Vivianne Ihekweazu who is the Director of Nigeria Health Watch, an organization looking to influence health policy in Nigeria through adovocacy and communication, says that the country’s response to the vaccines like most countries had to be reactionary, both in the selection and deploying of vaccines.
“Historically, whenever there’s been an outbreak, it’s taken over 10 years to develop a vaccine,” she says. “What the government in Nigeria like many other governments is having to do is look to see the distribution networks that they’re going to use to deploy the vaccine.”
Nigeria plans to vaccinate as much as 40% of its 200 million population against the coronavirus in 2021, but Ihekweazu thinks that even the 20% goal set by COVAX might not be realistic.
“20% in Nigeria is 40 million people so think about it logistically, how long would it take to immunize 40 million people?” she explained.

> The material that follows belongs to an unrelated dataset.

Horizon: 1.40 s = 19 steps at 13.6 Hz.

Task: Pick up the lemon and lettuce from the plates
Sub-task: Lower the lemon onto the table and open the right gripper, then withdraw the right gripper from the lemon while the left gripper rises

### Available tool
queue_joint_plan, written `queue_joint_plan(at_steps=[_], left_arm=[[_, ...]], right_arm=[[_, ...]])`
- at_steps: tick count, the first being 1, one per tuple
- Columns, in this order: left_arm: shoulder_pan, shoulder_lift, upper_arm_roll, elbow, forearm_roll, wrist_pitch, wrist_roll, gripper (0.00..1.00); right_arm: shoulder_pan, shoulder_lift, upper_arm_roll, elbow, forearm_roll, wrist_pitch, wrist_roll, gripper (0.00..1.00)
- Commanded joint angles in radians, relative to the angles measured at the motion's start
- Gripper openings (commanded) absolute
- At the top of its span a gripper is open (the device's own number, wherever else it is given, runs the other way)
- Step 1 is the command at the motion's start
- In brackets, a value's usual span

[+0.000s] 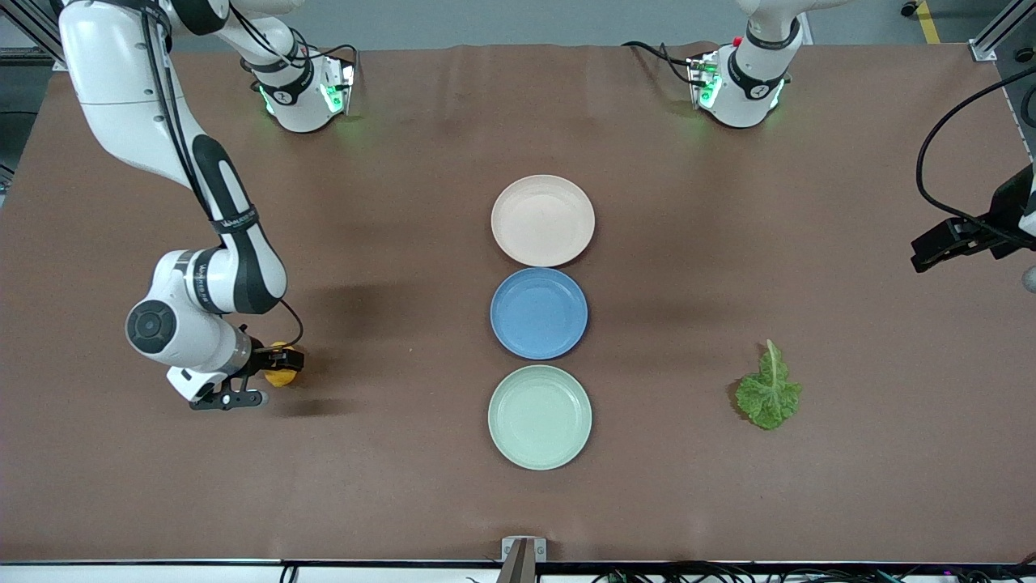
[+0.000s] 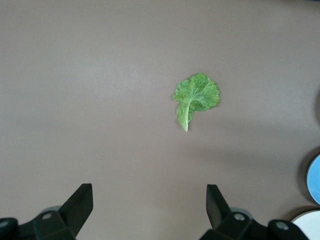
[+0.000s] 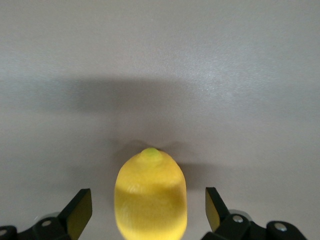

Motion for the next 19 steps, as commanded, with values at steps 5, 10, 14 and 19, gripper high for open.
queue_joint_plan(at_steps=[5,10,14,19], left_arm=[[0.000,0.014,-0.005,0.026,-0.018,-0.027,-0.009,1.00],[-0.003,0.017,-0.011,0.018,-0.028,-0.027,0.003,1.00],[-0.001,0.036,-0.009,0.021,-0.027,-0.027,0.003,1.00],[-0.009,0.036,-0.009,0.026,-0.025,-0.027,-0.001,1.00]], right_arm=[[-0.096,-0.130,0.013,0.116,0.002,-0.304,-0.017,1.00],[-0.125,-0.237,-0.005,0.230,-0.086,-0.595,-0.021,1.00],[-0.138,-0.274,-0.016,0.312,-0.100,-0.738,-0.040,1.00],[-0.178,-0.283,-0.011,0.372,-0.101,-0.747,-0.063,1.00]])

“The road network in Nigeria is not the best. Our health facilities are very fragmented,” she said, noting that spreading the vaccine over two doses adds additional complications. “The second dose then is an additional logistical exercise.”
Storage is also a problem. The Pfizer vaccine which the country is expecting first has strict storage directions and must be kept at a temperature of -70 degrees.
Moderna and AstraZeneca offer the option of slightly warmer temperatures, the former has to be stored at about -20 degrees and the latter between -2 and -8 degrees.
While Dr. Shuaib said Nigeria has acquired three ultra-cold freezers to store the Pfizer vaccine expected next month, he added that the government plans on getting coronavirus vaccines that are easier to store in the long run.
Electricity to power these freezers remains a concern as well. Nigeria has an installed power generating strength of 12,522.0 MW, but only 1,864 MW is distributed to Nigerians and over 95 million live without electricity.
It remains to be seen how Nigeria will navigate its coronavirus vaccine hindrances, but one thing is certain for Seyi and it is that she won’t be taking it.
“I think science needs to start treating everyone’s body individually a bit more, than this generic thing they do and group all of us together. All of us can’t be the same,” she said.
*Seyi’s name has been changed to protect her identity.